Available data Block Start

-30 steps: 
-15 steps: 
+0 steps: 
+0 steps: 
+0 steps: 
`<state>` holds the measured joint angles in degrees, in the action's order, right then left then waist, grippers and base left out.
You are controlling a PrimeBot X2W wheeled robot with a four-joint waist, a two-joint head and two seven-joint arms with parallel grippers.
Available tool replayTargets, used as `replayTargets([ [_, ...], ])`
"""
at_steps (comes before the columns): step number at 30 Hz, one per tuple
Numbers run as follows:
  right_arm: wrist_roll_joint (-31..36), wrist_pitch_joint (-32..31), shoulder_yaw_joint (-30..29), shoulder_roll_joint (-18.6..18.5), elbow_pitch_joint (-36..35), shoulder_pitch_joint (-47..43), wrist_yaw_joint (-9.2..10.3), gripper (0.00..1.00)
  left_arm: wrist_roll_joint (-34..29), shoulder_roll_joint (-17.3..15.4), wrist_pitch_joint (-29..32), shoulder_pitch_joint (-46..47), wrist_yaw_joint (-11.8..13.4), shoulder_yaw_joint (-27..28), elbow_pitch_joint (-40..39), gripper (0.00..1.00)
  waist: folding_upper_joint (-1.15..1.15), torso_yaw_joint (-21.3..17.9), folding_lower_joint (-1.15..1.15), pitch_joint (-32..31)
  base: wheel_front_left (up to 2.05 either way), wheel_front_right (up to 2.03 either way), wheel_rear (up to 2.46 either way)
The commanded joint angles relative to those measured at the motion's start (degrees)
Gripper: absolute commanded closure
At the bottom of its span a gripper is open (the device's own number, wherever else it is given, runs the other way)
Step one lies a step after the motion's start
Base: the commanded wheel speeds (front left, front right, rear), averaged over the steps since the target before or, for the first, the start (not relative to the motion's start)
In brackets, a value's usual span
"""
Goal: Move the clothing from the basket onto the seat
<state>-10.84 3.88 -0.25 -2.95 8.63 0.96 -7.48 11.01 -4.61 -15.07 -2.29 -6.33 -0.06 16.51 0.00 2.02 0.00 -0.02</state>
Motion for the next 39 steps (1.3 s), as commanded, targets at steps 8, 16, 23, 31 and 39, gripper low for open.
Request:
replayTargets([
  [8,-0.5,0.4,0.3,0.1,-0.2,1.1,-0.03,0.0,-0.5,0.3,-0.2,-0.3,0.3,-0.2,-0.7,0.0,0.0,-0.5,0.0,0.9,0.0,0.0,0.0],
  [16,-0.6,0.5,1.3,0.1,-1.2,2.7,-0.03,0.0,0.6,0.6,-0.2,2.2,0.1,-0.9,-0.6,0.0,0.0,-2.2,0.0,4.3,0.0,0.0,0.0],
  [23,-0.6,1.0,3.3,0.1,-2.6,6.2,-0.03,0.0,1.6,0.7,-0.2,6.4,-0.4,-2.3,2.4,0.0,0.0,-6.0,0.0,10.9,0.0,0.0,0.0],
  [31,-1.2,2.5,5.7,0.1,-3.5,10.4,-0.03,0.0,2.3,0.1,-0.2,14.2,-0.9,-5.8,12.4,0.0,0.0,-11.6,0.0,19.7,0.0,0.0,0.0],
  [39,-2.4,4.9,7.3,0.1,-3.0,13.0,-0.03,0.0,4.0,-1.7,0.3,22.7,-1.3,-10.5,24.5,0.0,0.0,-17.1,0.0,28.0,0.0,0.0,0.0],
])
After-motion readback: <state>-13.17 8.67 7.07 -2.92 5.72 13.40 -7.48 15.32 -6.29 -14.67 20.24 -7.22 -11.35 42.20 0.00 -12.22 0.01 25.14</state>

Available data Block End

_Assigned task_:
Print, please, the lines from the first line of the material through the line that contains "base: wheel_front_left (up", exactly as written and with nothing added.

_Completed task_:
-30 steps: 
-15 steps: 
+0 steps: 
+0 steps: 
+0 steps: 
`<state>` holds the measured joint angles in degrees, in the action's order, right then left then waist, grippers and base left out.
You are controlling a PrimeBot X2W wheeled robot with a four-joint waist, a two-joint head and two seven-joint arms with parallel grippers.
Available tool replayTargets, used as `replayTargets([ [_, ...], ])`
"""
at_steps (comes before the columns): step number at 30 Hz, one per tuple
Numbers run as follows:
  right_arm: wrist_roll_joint (-31..36), wrist_pitch_joint (-32..31), shoulder_yaw_joint (-30..29), shoulder_roll_joint (-18.6..18.5), elbow_pitch_joint (-36..35), shoulder_pitch_joint (-47..43), wrist_yaw_joint (-9.2..10.3), gripper (0.00..1.00)
  left_arm: wrist_roll_joint (-34..29), shoulder_roll_joint (-17.3..15.4), wrist_pitch_joint (-29..32), shoulder_pitch_joint (-46..47), wrist_yaw_joint (-11.8..13.4), shoulder_yaw_joint (-27..28), elbow_pitch_joint (-40..39), gripper (0.00..1.00)
  waist: folding_upper_joint (-1.15..1.15), torso_yaw_joint (-21.3..17.9), folding_lower_joint (-1.15..1.15), pitch_joint (-32..31)
  base: wheel_front_left (up to 2.05 either way), wheel_front_right (up to 2.03 either way), wheel_rear (up to 2.46 either way)

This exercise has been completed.